> [WHAT TO WORK ON]:
The expected result is the segment of the entries that begins with the line containing "A sample of" and ends with the last line, copied verbatim.

——

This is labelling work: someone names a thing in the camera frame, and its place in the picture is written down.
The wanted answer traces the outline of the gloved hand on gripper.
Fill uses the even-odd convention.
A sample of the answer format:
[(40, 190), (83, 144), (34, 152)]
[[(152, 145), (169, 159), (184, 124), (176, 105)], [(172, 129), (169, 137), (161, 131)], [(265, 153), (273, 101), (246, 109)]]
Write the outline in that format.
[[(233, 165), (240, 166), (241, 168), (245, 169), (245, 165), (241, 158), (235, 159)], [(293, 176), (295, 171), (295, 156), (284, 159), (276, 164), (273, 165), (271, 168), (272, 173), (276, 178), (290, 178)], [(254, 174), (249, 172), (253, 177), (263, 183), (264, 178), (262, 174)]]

——

> [RESPONSE TO THIS EXERCISE]:
A sample of the answer format:
[(40, 190), (83, 144), (34, 152)]
[[(152, 145), (169, 159), (184, 124), (176, 105)], [(172, 129), (169, 137), (161, 131)], [(265, 153), (273, 101), (246, 109)]]
Write the outline in that format.
[[(233, 165), (240, 166), (241, 168), (245, 169), (245, 165), (241, 158), (235, 159)], [(293, 176), (295, 171), (295, 156), (284, 159), (276, 164), (273, 165), (271, 168), (272, 173), (276, 178), (290, 178)], [(254, 174), (249, 172), (253, 177), (263, 183), (264, 178), (262, 174)]]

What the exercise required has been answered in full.